• [Exercise details]:
Go through the listing below and gather every line with the word "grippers".

• [Source data]:
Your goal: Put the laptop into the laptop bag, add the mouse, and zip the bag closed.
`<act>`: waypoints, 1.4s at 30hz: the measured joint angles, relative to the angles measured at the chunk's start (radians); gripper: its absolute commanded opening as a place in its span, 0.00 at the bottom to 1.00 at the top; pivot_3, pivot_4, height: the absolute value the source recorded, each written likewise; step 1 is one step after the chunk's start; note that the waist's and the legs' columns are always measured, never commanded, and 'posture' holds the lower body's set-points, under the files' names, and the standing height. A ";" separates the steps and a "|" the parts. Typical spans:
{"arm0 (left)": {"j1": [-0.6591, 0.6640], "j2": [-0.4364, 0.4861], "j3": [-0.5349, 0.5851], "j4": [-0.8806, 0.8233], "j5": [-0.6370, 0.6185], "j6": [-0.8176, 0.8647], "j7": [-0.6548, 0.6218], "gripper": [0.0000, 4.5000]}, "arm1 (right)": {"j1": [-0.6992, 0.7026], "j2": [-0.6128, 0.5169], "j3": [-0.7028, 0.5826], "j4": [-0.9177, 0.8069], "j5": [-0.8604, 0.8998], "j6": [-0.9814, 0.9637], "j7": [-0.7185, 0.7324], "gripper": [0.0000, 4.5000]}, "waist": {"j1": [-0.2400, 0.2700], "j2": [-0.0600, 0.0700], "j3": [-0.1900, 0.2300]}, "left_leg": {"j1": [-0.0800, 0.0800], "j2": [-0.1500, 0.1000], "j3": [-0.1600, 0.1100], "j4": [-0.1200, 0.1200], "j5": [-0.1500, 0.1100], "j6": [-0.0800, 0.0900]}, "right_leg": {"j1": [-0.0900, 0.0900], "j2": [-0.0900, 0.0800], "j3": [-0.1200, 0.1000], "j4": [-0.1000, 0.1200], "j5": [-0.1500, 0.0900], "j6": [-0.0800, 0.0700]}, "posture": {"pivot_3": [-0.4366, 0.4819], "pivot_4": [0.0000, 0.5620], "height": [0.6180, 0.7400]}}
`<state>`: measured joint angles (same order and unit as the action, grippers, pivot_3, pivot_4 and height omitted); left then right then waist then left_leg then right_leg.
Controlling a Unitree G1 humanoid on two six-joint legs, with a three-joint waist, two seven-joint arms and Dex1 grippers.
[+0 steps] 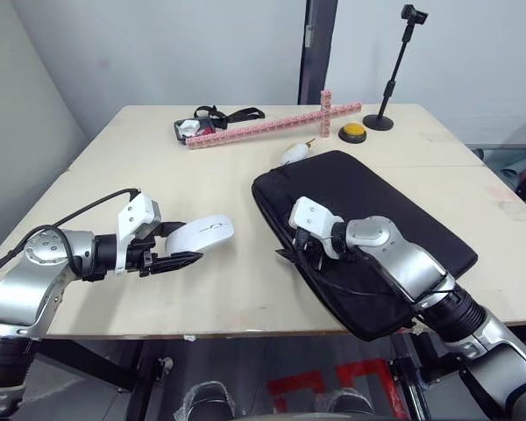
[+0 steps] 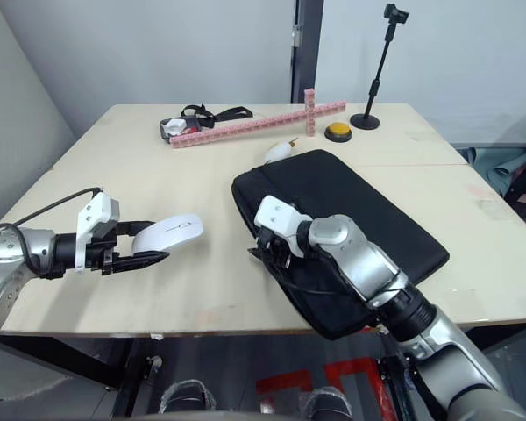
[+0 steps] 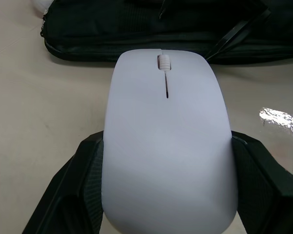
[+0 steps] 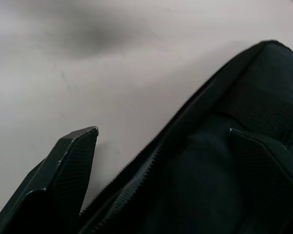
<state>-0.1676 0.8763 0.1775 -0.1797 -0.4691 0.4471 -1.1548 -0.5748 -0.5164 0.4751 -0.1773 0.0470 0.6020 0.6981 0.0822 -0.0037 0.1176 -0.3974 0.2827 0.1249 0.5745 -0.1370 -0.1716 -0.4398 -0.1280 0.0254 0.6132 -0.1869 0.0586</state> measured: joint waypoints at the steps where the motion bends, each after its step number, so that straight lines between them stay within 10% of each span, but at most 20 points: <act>1: 0.002 0.000 0.000 -0.005 -0.001 0.002 0.002 0.62 | 0.000 0.003 0.003 0.005 -0.012 -0.004 -0.003 0.87 | -0.001 0.000 0.000 | 0.000 0.000 0.000 0.000 0.000 0.000 | 0.000 0.000 0.000 0.000 0.000 0.000 | 0.48 0.27 1.00; 13: -0.013 -0.012 0.003 -0.032 -0.078 0.081 0.060 0.62 | 0.022 0.029 -0.007 0.010 -0.046 0.020 -0.010 0.01 | -0.006 0.000 0.000 | 0.001 0.000 0.000 0.000 0.000 0.000 | 0.001 0.000 0.000 0.001 0.000 0.000 | 0.48 0.27 1.00; 32: -0.006 -0.029 -0.012 -0.053 -0.098 0.091 0.088 0.62 | -0.008 0.134 -0.345 -0.113 0.300 0.364 0.024 0.01 | -0.014 0.000 0.000 | 0.001 0.000 0.000 0.000 0.000 0.000 | 0.001 0.000 0.000 0.001 0.000 0.000 | 0.48 0.27 1.00; 42: -0.108 -0.193 -0.168 -0.030 -0.001 0.047 0.180 0.62 | -0.174 0.158 -0.592 -0.083 0.563 0.610 -0.015 0.01 | -0.016 0.001 0.000 | 0.001 0.000 0.000 0.000 0.002 0.001 | 0.000 0.000 0.000 0.002 0.001 0.001 | 0.48 0.27 1.00</act>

• [Response]:
`<state>`: measured joint angles (same order and unit as the action, grippers, pivot_3, pivot_4 and height omitted); left then right then waist then left_leg then right_leg.
Controlling a Unitree G1 humanoid on two six-joint legs, with a three-joint waist, two seven-joint arms and Dex1 grippers.

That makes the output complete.